WORK TASK: All lines from the first line of the material up to and including the line with "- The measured" must be copied exactly, and no others.

*** Block opens ***

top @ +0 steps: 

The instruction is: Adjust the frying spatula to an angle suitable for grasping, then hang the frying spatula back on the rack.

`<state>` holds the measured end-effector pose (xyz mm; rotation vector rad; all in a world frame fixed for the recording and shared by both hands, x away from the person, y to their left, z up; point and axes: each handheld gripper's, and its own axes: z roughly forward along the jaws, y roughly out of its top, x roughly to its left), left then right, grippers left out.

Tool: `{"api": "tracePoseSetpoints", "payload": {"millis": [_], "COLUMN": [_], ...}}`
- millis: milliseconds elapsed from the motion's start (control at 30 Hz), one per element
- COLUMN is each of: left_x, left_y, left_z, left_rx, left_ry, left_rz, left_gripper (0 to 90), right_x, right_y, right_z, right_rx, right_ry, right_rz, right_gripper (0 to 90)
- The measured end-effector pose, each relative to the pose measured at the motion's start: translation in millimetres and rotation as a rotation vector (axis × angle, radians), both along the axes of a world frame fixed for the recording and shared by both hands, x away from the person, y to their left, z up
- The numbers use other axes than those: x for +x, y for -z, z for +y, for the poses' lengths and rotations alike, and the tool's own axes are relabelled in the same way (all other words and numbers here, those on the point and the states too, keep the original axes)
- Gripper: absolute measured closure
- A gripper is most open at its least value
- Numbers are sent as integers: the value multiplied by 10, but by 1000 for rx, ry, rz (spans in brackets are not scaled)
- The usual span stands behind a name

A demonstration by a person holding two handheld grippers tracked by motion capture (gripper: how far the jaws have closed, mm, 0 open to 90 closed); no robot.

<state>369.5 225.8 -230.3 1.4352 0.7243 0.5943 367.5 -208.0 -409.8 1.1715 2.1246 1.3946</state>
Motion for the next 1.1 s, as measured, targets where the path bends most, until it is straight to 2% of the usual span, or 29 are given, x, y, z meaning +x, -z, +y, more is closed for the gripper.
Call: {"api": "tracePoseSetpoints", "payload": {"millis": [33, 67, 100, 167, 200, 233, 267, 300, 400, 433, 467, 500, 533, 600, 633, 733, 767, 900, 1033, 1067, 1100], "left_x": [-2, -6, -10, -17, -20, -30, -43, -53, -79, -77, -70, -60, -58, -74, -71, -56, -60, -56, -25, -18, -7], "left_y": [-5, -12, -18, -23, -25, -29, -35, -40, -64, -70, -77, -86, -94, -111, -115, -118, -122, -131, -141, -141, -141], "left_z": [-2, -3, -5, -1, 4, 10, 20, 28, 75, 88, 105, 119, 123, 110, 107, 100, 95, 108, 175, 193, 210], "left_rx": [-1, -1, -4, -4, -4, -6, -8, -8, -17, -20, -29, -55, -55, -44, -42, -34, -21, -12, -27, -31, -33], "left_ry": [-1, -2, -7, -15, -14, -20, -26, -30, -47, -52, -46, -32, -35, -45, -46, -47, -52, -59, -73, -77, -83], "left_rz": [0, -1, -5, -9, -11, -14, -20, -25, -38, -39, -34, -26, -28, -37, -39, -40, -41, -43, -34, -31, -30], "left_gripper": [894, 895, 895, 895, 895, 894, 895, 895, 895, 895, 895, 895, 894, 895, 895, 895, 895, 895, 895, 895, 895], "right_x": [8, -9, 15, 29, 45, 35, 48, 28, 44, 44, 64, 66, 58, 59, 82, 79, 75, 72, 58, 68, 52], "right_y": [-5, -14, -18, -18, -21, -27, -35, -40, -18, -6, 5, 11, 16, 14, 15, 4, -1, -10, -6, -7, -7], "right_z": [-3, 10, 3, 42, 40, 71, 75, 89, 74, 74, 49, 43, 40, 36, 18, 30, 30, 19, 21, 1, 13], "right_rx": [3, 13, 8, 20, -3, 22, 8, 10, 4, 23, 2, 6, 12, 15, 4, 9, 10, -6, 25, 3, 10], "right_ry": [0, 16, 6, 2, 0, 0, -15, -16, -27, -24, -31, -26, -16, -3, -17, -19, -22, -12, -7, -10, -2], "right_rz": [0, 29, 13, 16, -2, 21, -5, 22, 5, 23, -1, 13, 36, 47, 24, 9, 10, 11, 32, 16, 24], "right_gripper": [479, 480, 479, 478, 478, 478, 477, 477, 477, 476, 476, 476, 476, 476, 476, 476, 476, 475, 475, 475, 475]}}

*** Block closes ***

ANSWER TO THE PROBLEM:
top @ +0 steps: 

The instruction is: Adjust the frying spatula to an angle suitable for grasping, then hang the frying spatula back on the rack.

`<state>` holds the measured end-effector pose (xyz mm; rotation vector rad; all in a world frame fixed for the recording and shared by both hands, x away from the person, y to their left, z up; point and axes: each handheld gripper's, and its own axes: z roughly forward along the jaws, y roughly out of its top, x roughly to its left), left then right, grippers left out.

Tool: `{"api": "tracePoseSetpoints", "payload": {"millis": [_], "COLUMN": [_], ...}}`
- millis: milliseconds elapsed from the motion's start (control at 30 Hz), one per element
- COLUMN is each of: left_x, left_y, left_z, left_rx, left_ry, left_rz, left_gripper (0 to 90), right_x, right_y, right_z, right_rx, right_ry, right_rz, right_gripper (0 to 90)
- The measured end-effector pose, each relative to the pose measured at the motion's start: translation in millimetres and rotation as a rotation vector (axis × angle, radians), both along the axes of a world frame fixed for the recording and shared by both hands, x away from the person, y to their left, z up

The exercise has nothing more to it.